A popular weedkiller is wreaking havoc at drugs and chemicals giant Bayer.
The inventor of aspirin is in the grip of a huge shareholder revolt after its $63 billion purchase of Roundup owner Monsanto put the German company at risk from thousands of US cancer lawsuits tied to the weedkiller.
Over 55% of voting shareholders did not endorse the actions of management during last Friday’s annual meeting, a rebuke that Berenberg bank analyst Sebastian Bray described as “unprecedented” in Germany.
Investors have cause to be upset. Bayer’s stock price has collapsed by 40% since the Monsanto deal closed in June 2018. The company is now only worth roughly what it paid for the US chemical maker.
While not binding, the shareholder vote increased pressure on CEO Werner Baumann and forced Bayer’s supervisory board to issue a statement reiterating its support for the leadership team.
The purchase of Monsanto, which took almost two years for regulators to approve, didn’t always look like a dud.
Dow (DWDP) and DuPont had already announced a tie-up in agrochemicals when the Monsanto deal was struck in September 2016. So had ChemChina and Switzerland’s Syngenta. Bayer, the thinking went, needed to act in order to stay competitive.
But events over the past year have cast serious doubt on the wisdom of the purchase.
Two US juries have sided with men who claimed that glyphosate, the key ingredient in Roundup, caused them to develop cancer. Bayer is appealing both rulings, but could be on the hook for tens of millions of dollars in payouts.
That could be just the beginning. Bayer faces glyphosate lawsuits from roughly 13,400 US plaintiffs.
The company says that scientific research proves glyphosate is safe when used as directed, and is not carcinogenic. The US Environmental Protection Agency said the same earlier this week. But Bayer could still opt to settle the thousands of pending cases, according to analysts.
Damien Conover, an analyst who covers Bayer for Morningstar, estimates that it could wind up paying €2 billion ($2.2 billion) in costs related to glyphosate litigation.
In a worst-case scenario, Conover predicts costs could rise above €13 billion ($14.6 billion). It’s hard to put an exact number on the liability without knowing more about the quality of the cases, he said.
Moody’s said in a report Tuesday that settlement payments of €5 billion ($5.6 billion) would be manageable, but €20 billion ($22.4 billion) in payments could affect the company’s credit rating.
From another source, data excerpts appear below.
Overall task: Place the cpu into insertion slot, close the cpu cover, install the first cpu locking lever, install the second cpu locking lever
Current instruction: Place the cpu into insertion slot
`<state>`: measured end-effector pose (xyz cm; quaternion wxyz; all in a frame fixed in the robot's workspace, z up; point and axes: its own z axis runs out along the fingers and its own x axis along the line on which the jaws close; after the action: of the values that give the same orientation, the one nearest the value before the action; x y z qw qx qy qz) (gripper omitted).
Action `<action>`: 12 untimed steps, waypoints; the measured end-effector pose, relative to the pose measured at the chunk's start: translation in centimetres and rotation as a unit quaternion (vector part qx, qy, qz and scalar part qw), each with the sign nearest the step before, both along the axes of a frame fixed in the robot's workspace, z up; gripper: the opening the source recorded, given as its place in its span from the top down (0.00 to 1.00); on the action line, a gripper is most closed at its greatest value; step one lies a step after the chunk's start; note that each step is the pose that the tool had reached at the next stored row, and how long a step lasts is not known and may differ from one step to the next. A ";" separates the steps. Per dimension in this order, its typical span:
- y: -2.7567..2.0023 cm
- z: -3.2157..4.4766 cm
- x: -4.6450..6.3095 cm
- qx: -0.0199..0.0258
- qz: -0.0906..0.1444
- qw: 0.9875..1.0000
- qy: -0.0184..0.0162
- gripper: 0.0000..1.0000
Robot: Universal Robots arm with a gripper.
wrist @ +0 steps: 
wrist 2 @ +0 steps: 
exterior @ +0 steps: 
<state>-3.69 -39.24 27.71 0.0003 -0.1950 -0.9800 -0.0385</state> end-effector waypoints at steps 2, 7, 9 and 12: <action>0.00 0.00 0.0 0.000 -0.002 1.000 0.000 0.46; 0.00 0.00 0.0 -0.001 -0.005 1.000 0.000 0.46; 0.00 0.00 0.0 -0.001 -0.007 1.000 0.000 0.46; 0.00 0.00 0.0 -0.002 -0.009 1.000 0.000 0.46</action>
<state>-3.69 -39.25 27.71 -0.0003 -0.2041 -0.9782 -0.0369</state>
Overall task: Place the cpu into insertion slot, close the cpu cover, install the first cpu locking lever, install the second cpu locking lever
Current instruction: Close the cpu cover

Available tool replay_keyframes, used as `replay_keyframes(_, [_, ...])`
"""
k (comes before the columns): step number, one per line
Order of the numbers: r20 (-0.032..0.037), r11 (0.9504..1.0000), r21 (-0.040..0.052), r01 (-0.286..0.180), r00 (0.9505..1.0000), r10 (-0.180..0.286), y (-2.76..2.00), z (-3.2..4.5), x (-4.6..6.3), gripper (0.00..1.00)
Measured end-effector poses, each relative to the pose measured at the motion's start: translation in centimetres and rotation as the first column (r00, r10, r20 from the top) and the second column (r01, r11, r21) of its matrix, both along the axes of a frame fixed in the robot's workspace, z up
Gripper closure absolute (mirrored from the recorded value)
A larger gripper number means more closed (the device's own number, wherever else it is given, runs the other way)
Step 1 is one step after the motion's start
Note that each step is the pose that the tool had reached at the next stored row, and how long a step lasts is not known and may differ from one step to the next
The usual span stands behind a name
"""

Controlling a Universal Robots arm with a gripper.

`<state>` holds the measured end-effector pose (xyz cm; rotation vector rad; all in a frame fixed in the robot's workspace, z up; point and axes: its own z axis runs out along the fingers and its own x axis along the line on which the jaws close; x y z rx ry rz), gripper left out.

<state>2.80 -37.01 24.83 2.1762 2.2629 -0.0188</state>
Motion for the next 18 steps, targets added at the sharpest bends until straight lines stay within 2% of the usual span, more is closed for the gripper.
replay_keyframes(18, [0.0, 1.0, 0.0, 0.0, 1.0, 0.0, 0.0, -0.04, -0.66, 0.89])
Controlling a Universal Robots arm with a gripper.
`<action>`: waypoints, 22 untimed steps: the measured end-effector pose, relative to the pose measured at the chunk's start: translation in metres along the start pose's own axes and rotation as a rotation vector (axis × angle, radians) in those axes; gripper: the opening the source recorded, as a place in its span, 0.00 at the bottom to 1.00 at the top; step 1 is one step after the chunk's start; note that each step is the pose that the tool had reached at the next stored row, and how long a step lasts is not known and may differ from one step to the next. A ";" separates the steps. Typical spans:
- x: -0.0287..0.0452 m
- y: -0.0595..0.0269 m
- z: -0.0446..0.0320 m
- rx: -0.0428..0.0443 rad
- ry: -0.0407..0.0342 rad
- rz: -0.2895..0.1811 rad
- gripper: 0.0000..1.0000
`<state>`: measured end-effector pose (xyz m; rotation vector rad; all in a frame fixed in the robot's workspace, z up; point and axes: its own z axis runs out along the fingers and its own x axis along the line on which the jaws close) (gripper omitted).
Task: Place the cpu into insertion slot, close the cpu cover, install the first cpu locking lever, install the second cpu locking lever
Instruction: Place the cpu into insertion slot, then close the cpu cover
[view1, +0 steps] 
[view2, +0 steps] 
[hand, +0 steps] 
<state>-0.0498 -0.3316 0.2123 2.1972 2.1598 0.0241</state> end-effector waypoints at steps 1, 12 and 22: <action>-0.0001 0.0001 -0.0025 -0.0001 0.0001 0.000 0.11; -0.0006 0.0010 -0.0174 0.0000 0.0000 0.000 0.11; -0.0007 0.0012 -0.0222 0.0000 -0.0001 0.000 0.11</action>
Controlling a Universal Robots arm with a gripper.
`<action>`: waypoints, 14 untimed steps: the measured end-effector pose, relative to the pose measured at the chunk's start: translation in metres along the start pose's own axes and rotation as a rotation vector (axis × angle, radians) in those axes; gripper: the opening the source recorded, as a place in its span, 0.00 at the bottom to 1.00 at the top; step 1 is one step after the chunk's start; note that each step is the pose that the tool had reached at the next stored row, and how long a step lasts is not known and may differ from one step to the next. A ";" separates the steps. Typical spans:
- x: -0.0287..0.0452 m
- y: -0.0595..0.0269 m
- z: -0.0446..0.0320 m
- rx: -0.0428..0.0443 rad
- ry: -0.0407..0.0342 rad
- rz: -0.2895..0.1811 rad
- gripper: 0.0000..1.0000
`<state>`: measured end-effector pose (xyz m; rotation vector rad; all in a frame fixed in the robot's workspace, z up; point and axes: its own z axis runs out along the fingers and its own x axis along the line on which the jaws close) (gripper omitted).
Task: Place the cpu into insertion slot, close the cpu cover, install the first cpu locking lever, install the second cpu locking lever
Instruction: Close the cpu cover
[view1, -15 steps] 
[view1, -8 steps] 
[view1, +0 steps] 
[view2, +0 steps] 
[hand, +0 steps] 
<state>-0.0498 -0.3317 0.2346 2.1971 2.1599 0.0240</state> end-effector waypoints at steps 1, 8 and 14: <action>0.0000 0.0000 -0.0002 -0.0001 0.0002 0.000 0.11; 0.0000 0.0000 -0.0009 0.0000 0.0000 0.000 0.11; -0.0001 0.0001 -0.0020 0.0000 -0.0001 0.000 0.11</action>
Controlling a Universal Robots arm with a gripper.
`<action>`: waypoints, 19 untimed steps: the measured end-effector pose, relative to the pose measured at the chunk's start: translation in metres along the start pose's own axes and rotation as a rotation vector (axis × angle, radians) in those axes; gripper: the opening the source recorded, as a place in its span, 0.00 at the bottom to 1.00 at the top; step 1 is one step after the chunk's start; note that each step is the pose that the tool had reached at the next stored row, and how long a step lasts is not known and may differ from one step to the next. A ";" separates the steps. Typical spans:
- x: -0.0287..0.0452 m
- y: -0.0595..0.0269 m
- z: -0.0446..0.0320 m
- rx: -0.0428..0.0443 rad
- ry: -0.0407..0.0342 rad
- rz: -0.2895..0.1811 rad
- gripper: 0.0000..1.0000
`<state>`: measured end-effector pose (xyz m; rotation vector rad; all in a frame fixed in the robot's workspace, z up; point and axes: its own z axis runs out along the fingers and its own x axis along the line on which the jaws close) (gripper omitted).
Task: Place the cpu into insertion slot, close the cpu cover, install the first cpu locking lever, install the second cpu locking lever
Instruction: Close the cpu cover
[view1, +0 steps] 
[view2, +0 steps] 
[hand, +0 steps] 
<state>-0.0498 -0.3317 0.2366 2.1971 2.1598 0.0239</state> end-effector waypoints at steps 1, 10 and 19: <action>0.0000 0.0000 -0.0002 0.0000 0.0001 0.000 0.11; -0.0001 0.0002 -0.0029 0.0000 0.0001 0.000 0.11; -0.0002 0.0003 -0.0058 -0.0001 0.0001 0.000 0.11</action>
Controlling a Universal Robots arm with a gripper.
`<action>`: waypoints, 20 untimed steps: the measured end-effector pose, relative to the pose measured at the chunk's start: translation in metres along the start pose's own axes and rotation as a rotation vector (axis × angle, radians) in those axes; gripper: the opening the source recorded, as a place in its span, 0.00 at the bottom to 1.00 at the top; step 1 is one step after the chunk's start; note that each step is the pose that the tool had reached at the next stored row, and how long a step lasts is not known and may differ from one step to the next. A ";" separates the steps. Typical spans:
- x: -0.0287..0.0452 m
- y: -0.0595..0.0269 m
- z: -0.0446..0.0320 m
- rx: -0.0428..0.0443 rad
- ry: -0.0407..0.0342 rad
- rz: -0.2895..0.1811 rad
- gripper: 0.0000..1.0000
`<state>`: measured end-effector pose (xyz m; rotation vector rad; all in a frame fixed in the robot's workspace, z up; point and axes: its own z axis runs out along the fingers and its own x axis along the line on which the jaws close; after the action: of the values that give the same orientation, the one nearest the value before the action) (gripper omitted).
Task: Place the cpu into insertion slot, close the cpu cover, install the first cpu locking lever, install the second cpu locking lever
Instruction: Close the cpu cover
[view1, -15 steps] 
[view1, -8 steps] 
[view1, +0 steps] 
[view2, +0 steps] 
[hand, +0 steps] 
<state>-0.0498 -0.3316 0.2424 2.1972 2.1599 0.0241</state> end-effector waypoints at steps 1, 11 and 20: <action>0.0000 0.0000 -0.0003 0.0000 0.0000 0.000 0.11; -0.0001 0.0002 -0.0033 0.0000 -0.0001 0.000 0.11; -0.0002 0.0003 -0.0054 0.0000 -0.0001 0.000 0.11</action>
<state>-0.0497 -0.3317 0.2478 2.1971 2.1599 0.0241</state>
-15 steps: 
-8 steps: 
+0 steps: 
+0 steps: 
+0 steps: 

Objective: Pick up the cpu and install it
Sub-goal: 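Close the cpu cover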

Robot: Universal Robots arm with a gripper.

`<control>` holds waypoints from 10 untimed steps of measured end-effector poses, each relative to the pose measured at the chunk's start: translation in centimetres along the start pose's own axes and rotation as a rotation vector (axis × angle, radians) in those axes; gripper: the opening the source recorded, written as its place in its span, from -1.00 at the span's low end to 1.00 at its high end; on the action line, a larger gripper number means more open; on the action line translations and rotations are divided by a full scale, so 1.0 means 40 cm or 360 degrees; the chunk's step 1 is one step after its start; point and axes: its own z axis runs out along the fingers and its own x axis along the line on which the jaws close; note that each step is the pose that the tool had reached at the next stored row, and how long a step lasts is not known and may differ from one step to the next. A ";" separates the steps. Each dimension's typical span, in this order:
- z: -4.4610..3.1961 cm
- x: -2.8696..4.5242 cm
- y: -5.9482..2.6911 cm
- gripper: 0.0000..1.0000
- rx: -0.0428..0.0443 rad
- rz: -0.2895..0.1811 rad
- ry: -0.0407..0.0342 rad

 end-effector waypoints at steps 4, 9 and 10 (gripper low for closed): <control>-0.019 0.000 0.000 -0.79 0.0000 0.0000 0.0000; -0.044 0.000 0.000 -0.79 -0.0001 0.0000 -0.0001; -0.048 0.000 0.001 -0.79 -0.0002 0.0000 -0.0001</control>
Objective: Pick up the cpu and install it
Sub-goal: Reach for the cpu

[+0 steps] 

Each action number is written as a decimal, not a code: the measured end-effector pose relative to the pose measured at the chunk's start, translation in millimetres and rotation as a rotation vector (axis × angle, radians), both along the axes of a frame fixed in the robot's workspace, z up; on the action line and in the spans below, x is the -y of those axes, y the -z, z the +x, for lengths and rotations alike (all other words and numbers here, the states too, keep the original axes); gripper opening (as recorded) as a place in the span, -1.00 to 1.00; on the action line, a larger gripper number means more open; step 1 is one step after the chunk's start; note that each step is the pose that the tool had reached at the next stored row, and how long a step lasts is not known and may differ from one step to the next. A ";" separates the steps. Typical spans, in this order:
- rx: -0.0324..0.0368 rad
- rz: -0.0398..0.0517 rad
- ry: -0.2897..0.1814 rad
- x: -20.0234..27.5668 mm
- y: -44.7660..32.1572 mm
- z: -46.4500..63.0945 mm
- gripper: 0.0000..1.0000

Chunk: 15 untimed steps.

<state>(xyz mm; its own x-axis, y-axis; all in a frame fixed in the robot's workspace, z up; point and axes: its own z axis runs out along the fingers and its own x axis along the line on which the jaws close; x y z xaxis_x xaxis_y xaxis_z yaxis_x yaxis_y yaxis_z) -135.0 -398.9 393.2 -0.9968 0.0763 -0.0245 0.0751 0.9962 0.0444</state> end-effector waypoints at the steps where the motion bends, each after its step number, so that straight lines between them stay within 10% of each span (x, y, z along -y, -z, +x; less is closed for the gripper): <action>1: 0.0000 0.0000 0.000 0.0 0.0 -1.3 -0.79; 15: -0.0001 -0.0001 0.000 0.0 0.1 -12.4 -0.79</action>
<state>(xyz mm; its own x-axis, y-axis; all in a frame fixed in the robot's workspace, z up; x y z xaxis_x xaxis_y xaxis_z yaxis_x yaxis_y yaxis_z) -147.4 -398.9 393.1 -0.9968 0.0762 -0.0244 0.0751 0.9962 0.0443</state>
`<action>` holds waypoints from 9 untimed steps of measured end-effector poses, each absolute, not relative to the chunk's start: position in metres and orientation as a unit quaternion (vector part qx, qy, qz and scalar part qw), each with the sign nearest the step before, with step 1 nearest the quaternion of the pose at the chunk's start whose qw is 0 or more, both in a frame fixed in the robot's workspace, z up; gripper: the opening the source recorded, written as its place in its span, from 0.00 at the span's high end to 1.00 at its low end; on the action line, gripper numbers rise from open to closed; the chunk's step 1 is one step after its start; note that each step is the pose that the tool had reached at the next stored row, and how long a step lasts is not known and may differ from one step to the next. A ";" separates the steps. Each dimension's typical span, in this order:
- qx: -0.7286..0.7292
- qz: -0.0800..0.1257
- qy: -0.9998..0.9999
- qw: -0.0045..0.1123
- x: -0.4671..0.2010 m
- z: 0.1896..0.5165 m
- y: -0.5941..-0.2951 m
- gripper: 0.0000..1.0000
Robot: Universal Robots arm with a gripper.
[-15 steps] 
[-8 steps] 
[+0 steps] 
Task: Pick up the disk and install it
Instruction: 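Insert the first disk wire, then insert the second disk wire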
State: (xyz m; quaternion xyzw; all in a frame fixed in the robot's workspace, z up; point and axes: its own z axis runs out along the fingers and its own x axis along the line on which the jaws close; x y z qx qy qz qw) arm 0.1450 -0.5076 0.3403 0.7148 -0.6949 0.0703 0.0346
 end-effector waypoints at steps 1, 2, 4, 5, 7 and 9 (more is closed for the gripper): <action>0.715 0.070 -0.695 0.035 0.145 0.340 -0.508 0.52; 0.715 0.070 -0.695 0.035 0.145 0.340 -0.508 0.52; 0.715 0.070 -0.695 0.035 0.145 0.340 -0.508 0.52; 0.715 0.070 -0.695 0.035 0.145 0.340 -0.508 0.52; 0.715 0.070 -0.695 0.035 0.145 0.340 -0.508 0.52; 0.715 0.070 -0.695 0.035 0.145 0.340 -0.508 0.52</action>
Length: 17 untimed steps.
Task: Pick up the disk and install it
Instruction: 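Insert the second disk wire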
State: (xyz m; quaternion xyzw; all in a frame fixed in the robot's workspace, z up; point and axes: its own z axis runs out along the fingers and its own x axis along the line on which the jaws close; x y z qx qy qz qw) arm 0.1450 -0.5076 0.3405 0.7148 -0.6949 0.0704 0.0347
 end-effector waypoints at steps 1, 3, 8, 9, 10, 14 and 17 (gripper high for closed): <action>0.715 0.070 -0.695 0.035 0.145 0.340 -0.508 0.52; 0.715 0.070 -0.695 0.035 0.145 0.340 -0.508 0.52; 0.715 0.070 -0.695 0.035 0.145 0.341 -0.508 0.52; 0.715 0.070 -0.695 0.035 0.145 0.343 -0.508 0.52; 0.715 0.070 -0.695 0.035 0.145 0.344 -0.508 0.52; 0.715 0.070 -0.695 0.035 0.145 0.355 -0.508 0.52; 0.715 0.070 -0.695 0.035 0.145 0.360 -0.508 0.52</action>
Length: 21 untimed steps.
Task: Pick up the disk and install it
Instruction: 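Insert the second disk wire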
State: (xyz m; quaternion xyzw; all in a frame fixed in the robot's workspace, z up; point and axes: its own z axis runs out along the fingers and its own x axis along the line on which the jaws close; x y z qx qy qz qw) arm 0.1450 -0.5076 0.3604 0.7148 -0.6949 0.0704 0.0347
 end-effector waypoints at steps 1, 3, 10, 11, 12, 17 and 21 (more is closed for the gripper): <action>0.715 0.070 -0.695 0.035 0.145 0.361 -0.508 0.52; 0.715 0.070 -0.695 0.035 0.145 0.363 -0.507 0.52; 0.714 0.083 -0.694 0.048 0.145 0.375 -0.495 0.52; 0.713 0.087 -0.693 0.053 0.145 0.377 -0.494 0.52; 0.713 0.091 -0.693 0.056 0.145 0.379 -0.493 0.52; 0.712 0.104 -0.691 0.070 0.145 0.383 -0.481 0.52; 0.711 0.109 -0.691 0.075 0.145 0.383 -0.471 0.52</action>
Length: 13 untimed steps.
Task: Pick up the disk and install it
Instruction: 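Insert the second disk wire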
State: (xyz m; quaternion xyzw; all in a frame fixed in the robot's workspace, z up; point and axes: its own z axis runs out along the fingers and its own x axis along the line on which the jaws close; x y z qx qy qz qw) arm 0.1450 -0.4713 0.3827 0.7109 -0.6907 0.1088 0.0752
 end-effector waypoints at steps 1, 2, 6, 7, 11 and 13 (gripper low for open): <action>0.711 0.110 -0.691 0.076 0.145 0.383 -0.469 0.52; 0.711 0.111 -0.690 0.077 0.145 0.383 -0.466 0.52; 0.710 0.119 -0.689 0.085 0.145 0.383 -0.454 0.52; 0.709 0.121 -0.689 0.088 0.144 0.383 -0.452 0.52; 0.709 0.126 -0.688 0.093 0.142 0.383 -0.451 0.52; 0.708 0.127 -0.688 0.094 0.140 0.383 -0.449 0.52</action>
The question from investors is whether management did their homework on Monsanto. Some believe it’s time to consider dramatic structural changes, such as dividing up Bayer’s pharmaceutical and agriculture businesses.
“They are of the opinion that US legal liabilities are difficult to quantify and unlikely to go away any time soon,” Bray said.
Concerns about the company’s legal exposure were on full display at last week’s shareholder meeting.
Ingo Speich, who represented Deka Investment at the event, said he voted against the management because the Monsanto deal had been “value destroying.”
Deka is demanding “far more transparency” on the potential financial impact of litigation, Speich said. “The biggest problem with the share price is uncertainty,” he added.
Bayer Chairman Werner Wenning said in the statement of support for management that the “top priority” is to “vigorously and successfully defend the company” in court proceedings related to glyphosate.
Baumann, the CEO, acknowledged that the Roundup lawsuits and early verdicts had placed a “heavy burden” on the company and its investors. But he said market reaction had been “exaggerated.”
He argued that the company was right to purchase Monsanto, and that the acquisition was already contributing to the company’s bottom line.
Investors are unlikely to reward the company’s performance before its legal liability becomes clear.
“The market is not apt to give the company much credit as clouds of uncertainty hang over the business,” Bray said.